Stored data:

######

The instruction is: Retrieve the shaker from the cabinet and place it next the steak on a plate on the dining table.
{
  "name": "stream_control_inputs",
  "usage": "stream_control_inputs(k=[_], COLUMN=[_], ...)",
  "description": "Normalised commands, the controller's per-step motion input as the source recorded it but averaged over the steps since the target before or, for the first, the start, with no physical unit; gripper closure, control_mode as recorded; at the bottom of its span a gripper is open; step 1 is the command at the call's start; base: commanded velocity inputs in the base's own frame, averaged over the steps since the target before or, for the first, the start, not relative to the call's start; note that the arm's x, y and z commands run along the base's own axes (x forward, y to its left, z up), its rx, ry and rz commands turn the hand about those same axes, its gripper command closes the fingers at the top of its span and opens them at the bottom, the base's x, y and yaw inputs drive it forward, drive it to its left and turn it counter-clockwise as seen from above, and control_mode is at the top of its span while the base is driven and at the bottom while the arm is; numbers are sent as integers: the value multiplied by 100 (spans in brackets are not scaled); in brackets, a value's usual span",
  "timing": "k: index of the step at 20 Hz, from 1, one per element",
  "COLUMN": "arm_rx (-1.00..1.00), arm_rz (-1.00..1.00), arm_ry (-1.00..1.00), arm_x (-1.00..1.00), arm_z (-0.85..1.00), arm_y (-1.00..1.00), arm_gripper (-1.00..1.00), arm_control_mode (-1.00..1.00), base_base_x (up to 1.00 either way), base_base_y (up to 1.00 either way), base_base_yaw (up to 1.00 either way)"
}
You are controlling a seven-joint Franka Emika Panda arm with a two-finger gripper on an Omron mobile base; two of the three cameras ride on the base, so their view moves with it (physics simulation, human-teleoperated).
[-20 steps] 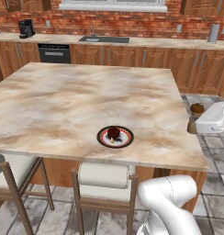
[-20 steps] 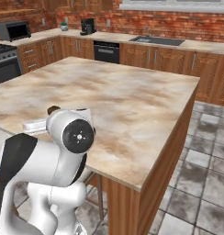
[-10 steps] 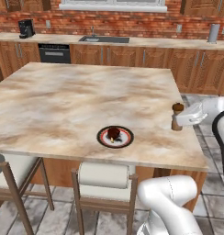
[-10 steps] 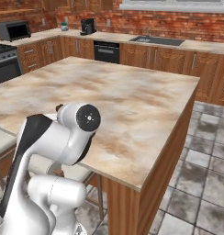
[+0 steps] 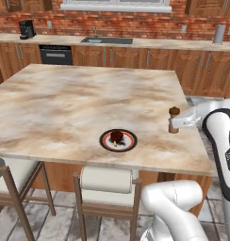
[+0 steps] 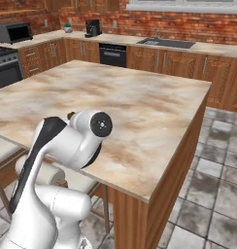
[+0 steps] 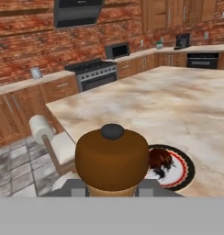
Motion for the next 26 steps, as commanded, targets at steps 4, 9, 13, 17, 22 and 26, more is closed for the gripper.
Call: stream_control_inputs(k=[4,9,13,17,22,26], arm_rx=[0,0,0,0,0,0], arm_rz=[0,0,1,0,0,0], arm_ry=[0,-2,-9,-5,0,0], arm_x=[29,12,0,1,8,13], arm_z=[-23,-20,-21,-21,-27,-24], arm_y=[0,0,0,0,0,0], arm_gripper=[100,100,100,100,100,100], arm_control_mode=[-100,-100,-100,-100,-100,-100], base_base_x=[0,0,0,0,0,0], base_base_y=[0,0,0,0,0,0], base_base_yaw=[0,0,0,0,0,0])
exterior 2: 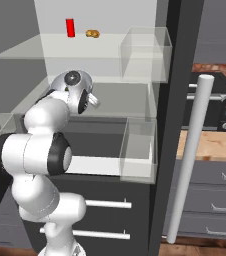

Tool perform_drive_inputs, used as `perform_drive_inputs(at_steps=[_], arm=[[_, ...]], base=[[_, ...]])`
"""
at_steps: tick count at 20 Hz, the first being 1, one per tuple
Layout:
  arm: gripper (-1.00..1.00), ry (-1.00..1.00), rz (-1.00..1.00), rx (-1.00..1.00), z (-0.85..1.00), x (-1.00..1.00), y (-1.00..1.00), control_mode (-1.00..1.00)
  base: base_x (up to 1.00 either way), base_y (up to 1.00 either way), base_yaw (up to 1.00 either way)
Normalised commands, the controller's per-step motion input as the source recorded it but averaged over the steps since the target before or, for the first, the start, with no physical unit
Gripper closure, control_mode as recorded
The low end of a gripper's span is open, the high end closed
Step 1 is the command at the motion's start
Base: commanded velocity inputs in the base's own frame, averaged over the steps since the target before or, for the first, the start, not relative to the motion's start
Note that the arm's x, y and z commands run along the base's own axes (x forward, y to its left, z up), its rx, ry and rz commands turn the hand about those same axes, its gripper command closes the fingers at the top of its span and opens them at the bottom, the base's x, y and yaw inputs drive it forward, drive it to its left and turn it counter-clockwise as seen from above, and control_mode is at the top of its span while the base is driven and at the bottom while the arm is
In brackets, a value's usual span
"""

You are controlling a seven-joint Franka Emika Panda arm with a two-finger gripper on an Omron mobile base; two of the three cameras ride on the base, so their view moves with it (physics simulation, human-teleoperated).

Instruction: Pick the chicken drumstick and avocado from their plates and place them in the bowl. Then put the bowl in the fridge.

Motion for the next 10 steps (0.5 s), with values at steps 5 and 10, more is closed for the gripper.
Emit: perform_drive_inputs(at_steps=[5,10], arm=[[1.00,-0.06,0.05,-0.03,-0.05,0.27,0.00,-1.00],[1.00,0.00,0.02,-0.03,0.00,0.31,0.00,-1.00]], base=[[0.00,0.00,0.00],[0.00,0.00,0.00]])
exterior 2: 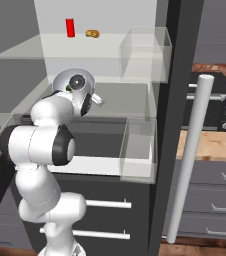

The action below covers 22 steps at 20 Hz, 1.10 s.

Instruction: Pick the chicken drumstick and avocado from their plates and place them in the bowl. Then put the bowl in the fridge.

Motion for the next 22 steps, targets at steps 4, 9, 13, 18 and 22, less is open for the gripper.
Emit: perform_drive_inputs(at_steps=[4,9,13,18,22], arm=[[1.00,0.00,0.01,-0.03,0.00,0.20,0.00,-1.00],[1.00,0.00,0.02,-0.05,0.00,0.04,0.09,-1.00],[1.00,0.01,0.04,-0.06,0.00,0.08,0.08,-1.00],[-1.00,0.02,0.03,-0.07,0.00,0.05,0.11,-1.00],[-1.00,0.02,0.02,-0.07,0.00,0.01,0.07,-1.00]], base=[[0.00,0.00,0.00],[0.00,0.00,0.00],[0.00,0.00,0.00],[0.00,0.00,0.00],[0.00,0.00,0.00]])
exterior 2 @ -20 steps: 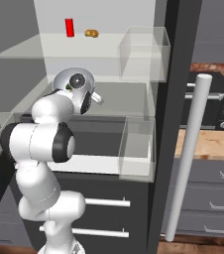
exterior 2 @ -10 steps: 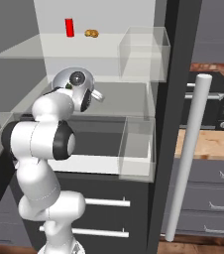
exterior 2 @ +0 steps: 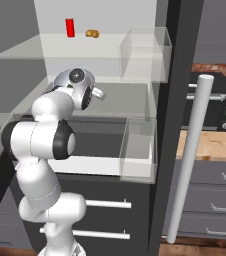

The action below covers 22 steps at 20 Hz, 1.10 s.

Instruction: Pick the chicken drumstick and avocado from their plates and place them in the bowl. Then put the bowl in the fridge.

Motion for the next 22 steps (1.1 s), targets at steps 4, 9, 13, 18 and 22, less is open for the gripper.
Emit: perform_drive_inputs(at_steps=[4,9,13,18,22], arm=[[-1.00,0.00,0.01,-0.01,0.00,0.00,0.05,-1.00],[-1.00,0.00,0.04,0.00,0.06,-0.04,0.01,-1.00],[-1.00,-0.02,0.05,0.00,0.10,-0.20,0.02,-1.00],[-1.00,-0.06,0.06,0.00,0.21,-0.21,0.02,-1.00],[-1.00,-0.10,0.05,0.00,0.16,-0.45,0.02,-1.00]], base=[[0.00,0.00,0.00],[0.00,0.00,0.00],[0.00,0.00,0.00],[0.00,0.00,0.00],[0.00,0.00,0.00]])
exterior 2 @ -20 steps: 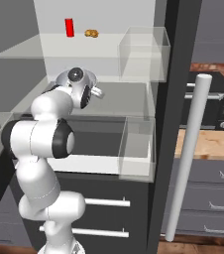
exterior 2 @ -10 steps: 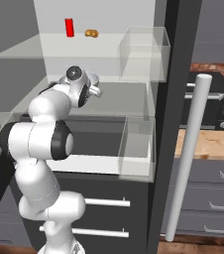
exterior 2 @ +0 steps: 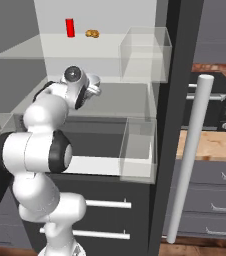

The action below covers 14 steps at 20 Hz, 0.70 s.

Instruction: Pick the chicken drumstick and avocado from their plates and place them in the bowl. Then put the bowl in the fridge.

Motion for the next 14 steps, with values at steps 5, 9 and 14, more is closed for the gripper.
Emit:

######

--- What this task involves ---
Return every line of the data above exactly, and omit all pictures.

--- Solution ---
The instruction is: Retrieve the shaker from the cabinet and place it next the steak on a plate on the dining table.
{
  "name": "stream_control_inputs",
  "usage": "stream_control_inputs(k=[_], COLUMN=[_], ...)",
  "description": "Normalised commands, the controller's per-step motion input as the source recorded it but averaged over the steps since the target before or, for the first, the start, with no physical unit; gripper closure, control_mode as recorded; at the bottom of its span a gripper is open; step 1 is the command at the call's start; base: commanded velocity inputs in the base's own frame, averaged over the steps since the target before or, for the first, the start, not relative to the call's start; note that the arm's x, y and z commands run along the base's own axes (x forward, y to its left, z up), its rx, ry and rz commands turn the hand about those same axes, its gripper command closes the fingers at the top of its span and opens them at the bottom, the base's x, y and yaw inputs drive it forward, drive it to its left and turn it counter-clockwise as seen from above, and control_mode is at the top of its span while the base is driven and at the bottom while the arm is; numbers are sent as integers: the value multiplied by 100 (spans in brackets are not scaled); in brackets, a value's usual span",
  "timing": "k: index of the step at 20 Hz, from 1, one per element",
  "COLUMN": "arm_rx (-1.00..1.00), arm_rz (-1.00..1.00), arm_ry (-1.00..1.00), arm_x (-1.00..1.00), arm_z (-0.85..1.00), arm_y (-1.00..1.00), arm_gripper (-1.00..1.00), arm_control_mode (-1.00..1.00), base_base_x (up to 1.00 either way), base_base_y (up to 1.00 either way), base_base_yaw (up to 1.00 either way)"
}
You are controlling a seven-joint Franka Emika Panda arm with a two-finger gripper on an Omron mobile base; two of the three cameras ride on the base, so their view moves with it (physics simulation, human-teleoperated).
[-20 steps] 
[-20 steps] 
[-10 steps] 
[-10 steps] 
[+0 steps] 
[+0 steps] 
[+0 steps] 
Motion for the next 26 steps, as commanded, targets at steps 4, 9, 13, 17, 22 and 26, more is closed for the gripper.
Call: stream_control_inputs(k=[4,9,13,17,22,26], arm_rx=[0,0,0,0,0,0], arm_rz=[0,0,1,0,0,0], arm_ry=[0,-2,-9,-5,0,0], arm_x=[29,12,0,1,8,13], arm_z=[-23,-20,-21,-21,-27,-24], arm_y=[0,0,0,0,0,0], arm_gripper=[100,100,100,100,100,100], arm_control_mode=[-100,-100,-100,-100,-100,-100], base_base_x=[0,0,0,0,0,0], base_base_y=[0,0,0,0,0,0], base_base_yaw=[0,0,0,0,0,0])
exterior 2: 

Tool perform_drive_inputs, used as `perform_drive_inputs(at_steps=[_], arm=[[_, ...]], base=[[_, ...]])`
"""
at_steps: tick count at 20 Hz, the first being 1, one per tuple
Layout:
  arm: gripper (-1.00..1.00), ry (-1.00..1.00), rz (-1.00..1.00), rx (-1.00..1.00), z (-0.85..1.00), x (-1.00..1.00), y (-1.00..1.00), control_mode (-1.00..1.00)
  base: base_x (up to 1.00 either way), base_y (up to 1.00 either way), base_yaw (up to 1.00 either way)
Normalised commands, the controller's per-step motion input as the source recorded it but averaged over the steps since the target before or, for the first, the start, with no physical unit
Gripper closure, control_mode as recorded
The low end of a gripper's span is open, the high end closed
Step 1 is the command at the motion's start
Base: commanded velocity inputs in the base's own frame, averaged over the steps since the target before or, for the first, the start, not relative to the motion's start
Note that the arm's x, y and z commands run along the base's own axes (x forward, y to its left, z up), its rx, ry and rz commands turn the hand about those same axes, its gripper command closes the fingers at the top of its span and opens them at the bottom, the base's x, y and yaw inputs drive it forward, drive it to its left and turn it counter-clockwise as seen from above, and control_mode is at the top of its span while the base is driven and at the bottom while the arm is
In brackets, a value's usual span
"""

You are controlling a seven-joint Franka Emika Panda arm with a two-finger gripper on an Omron mobile base; two of the three cameras ride on the base, so their view moves with it (physics simulation, human-teleoperated).

Instruction: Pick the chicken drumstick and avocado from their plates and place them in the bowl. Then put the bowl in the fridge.

Motion for the next 10 steps (0.5 s), with values at steps 5 and 10, more is closed for the gripper.
Emit: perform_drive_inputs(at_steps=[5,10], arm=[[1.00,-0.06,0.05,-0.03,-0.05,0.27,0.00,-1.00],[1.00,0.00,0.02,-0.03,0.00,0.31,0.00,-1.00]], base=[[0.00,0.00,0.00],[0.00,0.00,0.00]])
exterior 2: 

The action below covers 22 steps at 20 Hz, 1.10 s.

Instruction: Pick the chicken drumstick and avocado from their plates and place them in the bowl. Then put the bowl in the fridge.

Motion for the next 22 steps, targets at steps 4, 9, 13, 18 and 22, less is open for the gripper.
Emit: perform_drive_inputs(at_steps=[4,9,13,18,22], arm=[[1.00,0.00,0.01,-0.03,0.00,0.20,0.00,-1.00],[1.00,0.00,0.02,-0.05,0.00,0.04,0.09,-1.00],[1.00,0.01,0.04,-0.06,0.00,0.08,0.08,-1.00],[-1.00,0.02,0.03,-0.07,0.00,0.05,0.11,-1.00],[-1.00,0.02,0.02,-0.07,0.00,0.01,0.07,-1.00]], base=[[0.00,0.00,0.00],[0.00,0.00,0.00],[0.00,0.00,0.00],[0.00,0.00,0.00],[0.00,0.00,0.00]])
exterior 2 @ -20 steps: 
exterior 2 @ -10 steps: 
exterior 2 @ +0 steps: 

The action below covers 22 steps at 20 Hz, 1.10 s.

Instruction: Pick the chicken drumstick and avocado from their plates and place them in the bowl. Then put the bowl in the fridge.

Motion for the next 22 steps (1.1 s), targets at steps 4, 9, 13, 18 and 22, less is open for the gripper.
Emit: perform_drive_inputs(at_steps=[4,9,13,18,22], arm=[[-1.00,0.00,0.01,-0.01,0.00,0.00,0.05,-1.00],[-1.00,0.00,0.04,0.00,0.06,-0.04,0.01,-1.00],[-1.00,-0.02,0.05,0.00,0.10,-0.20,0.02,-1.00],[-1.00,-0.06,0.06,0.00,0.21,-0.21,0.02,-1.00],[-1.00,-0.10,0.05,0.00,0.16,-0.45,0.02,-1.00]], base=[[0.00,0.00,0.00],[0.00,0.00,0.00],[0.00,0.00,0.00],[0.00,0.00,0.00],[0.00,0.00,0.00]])
exterior 2 @ -20 steps: 
exterior 2 @ -10 steps: 
exterior 2 @ +0 steps: 

The action below covers 14 steps at 20 Hz, 0.70 s.

Instruction: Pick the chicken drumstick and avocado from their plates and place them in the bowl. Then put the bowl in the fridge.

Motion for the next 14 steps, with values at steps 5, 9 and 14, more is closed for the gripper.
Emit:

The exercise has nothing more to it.